Task statement
Give the count of lines below that include the word "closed", and say nothing else.

Data shown
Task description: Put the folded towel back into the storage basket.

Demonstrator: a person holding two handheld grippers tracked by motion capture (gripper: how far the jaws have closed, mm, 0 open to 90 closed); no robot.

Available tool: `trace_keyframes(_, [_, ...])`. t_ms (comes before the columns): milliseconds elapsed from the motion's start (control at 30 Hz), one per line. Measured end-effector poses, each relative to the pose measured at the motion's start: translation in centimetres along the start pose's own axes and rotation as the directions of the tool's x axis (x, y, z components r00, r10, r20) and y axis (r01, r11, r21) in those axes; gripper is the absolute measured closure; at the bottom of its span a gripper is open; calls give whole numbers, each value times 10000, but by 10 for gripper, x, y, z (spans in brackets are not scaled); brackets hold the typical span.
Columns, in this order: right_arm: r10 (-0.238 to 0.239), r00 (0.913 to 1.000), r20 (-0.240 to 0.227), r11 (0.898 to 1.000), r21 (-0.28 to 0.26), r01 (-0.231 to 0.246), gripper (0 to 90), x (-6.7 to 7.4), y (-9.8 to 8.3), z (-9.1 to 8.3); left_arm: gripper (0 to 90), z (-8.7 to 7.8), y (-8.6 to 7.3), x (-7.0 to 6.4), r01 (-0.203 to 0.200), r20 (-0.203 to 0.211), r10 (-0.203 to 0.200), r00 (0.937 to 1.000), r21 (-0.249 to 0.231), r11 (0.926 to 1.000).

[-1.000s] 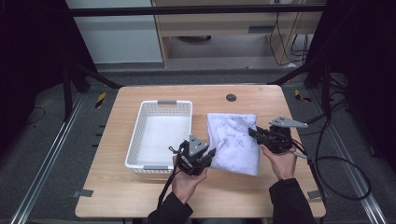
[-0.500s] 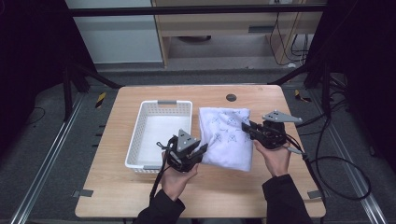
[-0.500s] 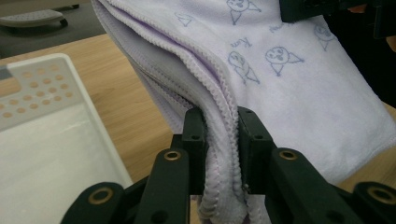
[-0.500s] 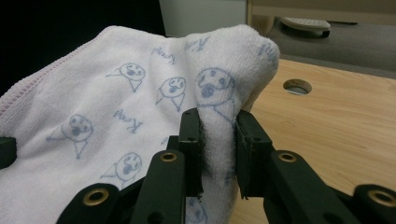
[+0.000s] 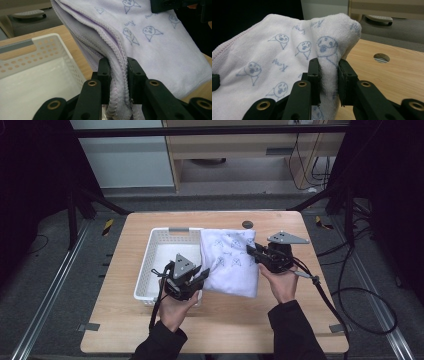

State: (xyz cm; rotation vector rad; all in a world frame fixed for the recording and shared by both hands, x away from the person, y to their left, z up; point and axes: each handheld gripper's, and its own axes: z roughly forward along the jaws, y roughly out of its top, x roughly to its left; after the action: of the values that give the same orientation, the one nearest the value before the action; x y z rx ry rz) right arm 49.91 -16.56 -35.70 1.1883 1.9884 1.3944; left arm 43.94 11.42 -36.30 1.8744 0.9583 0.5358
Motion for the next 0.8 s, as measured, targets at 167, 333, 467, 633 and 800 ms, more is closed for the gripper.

Result of this task
2